MILLIONS of dollars in Federal Government funding to boost indigenous economic development has gone to companies that employ very few indigenous workers, including one based in Malaysia. Now there are calls to overhaul the scheme, which has been accused of creating a “handful of millionaires” rather than supporting employment for First Australians. More than $280 million in contracts have been awarded under the indigenous Procurement Policy [sic] in the past year to companies majority-owned by First Australians, The Australian reports. That’s a 46-fold increase on the $6.2 million awarded under the policy just five years ago. Former head of the Government’s indigenous Advisory Council Warren Mundine told The Australian the scheme should be overhauled to include a strategy where “indigenous people are actual­ly getting employment through those companies”. “At the end of the day, this is not about creating a handful of millionaires, it’s about changing the economic status of indigenous people,” Mr Mundine said. “We do need to have successful Aboriginal businesses, but economic opportunities for the major­ity will be more likely to come through employment. “In my view, companies that employ 70 per cent or more indigenous should also be declared an indigenous company whether they have white, black, Chinese or American owners.” The Australian reports Message Stick Communications, an audio conferencing business run by indigenous businessman Michael McLeod, has received $4.5m in contracts from government agencies in the past five years but employs just one indig­enous person in a staff of four.

Indigenous Affairs Minister Nigel Scullion has defended the procurement scheme.  

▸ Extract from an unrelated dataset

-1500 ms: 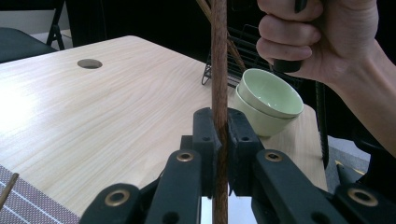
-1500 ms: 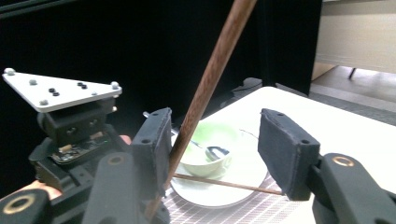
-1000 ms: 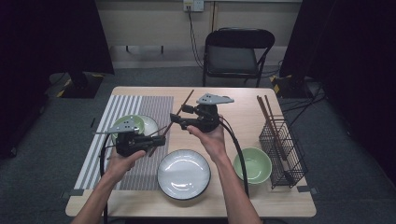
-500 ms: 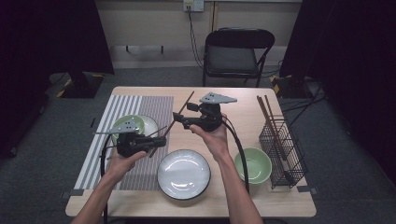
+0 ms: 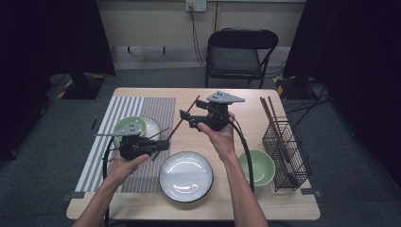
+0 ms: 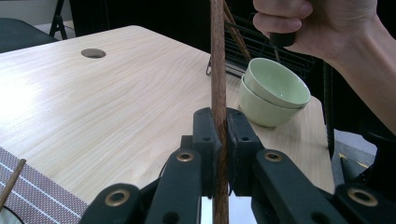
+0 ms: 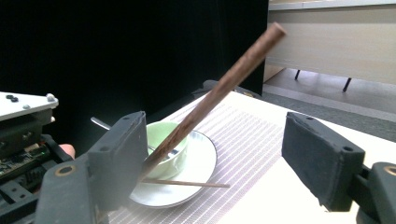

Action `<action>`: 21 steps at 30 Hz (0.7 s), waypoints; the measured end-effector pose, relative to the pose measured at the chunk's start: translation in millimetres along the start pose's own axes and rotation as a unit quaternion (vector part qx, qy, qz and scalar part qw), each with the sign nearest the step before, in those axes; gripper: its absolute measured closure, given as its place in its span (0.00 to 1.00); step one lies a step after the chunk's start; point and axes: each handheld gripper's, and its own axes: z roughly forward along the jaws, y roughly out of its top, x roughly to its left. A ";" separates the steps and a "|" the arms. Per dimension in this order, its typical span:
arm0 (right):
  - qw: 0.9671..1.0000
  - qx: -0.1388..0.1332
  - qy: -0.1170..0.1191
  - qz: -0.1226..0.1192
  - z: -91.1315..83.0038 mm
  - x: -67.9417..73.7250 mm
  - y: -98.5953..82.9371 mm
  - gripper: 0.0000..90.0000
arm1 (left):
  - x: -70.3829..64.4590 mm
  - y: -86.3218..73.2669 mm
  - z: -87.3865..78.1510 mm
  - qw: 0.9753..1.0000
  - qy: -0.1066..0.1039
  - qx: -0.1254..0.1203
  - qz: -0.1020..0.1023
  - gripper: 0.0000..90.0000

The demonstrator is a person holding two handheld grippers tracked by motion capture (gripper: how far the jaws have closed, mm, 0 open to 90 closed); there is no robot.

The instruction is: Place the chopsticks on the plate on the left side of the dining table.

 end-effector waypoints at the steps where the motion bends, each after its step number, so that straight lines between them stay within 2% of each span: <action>1: 1.000 0.002 -0.004 -0.002 0.0 0.0 -0.2 0.25 | 0.6 0.0 -0.7 1.000 0.001 -0.001 0.001 0.94; 8: 1.000 0.006 -0.013 -0.004 1.8 -1.5 -2.8 0.25 | 2.5 0.7 -6.0 1.000 0.007 -0.005 0.000 0.94; 17: 1.000 0.018 -0.008 -0.001 3.5 -5.5 -5.5 0.29 | 4.0 0.6 -9.0 1.000 0.011 -0.007 -0.002 0.94; 21: 1.000 0.025 -0.014 -0.002 3.9 -7.1 -7.6 0.29 | 4.8 0.7 -10.4 1.000 0.012 -0.010 -0.004 0.94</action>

All its audio-conferencing services are provided by major international companies including InterCall and BT, which until last year provided services to Message Stick clients via a team of 16 based in Kuala Lumpur. Meanwhile, Message Stick’s website spruiks indig­en­ous business as a way of ­“ending poverty and welfare depend­ency”. Mr McLeod said his company “doesn’t have the financial ability” to hire many indigenous workers. The company is reportedly verified by Supply Nation, a certification scheme established by Mr Mc­Leod. Indigenous Affairs Minister Nigel Scullion said it was incorrect to say that only a handful or businesses have benefited from the IPP. “Supporting indigenous businesses through the IPP is significant because indigenous businesses are 100 times more likely to employ a first Australian than non-indigenous businesses,” Mr Cullion {sic] told The Australian. Under the program, a business is considered to be indigenous if it is more than 51 per cent owned by an indigenous person. But companies with no indigenous ownership can tender for contracts worth more than $7.5m as long as they can demonstrate how they working towards a workforce where at least 4 per cent of employees were indigenous.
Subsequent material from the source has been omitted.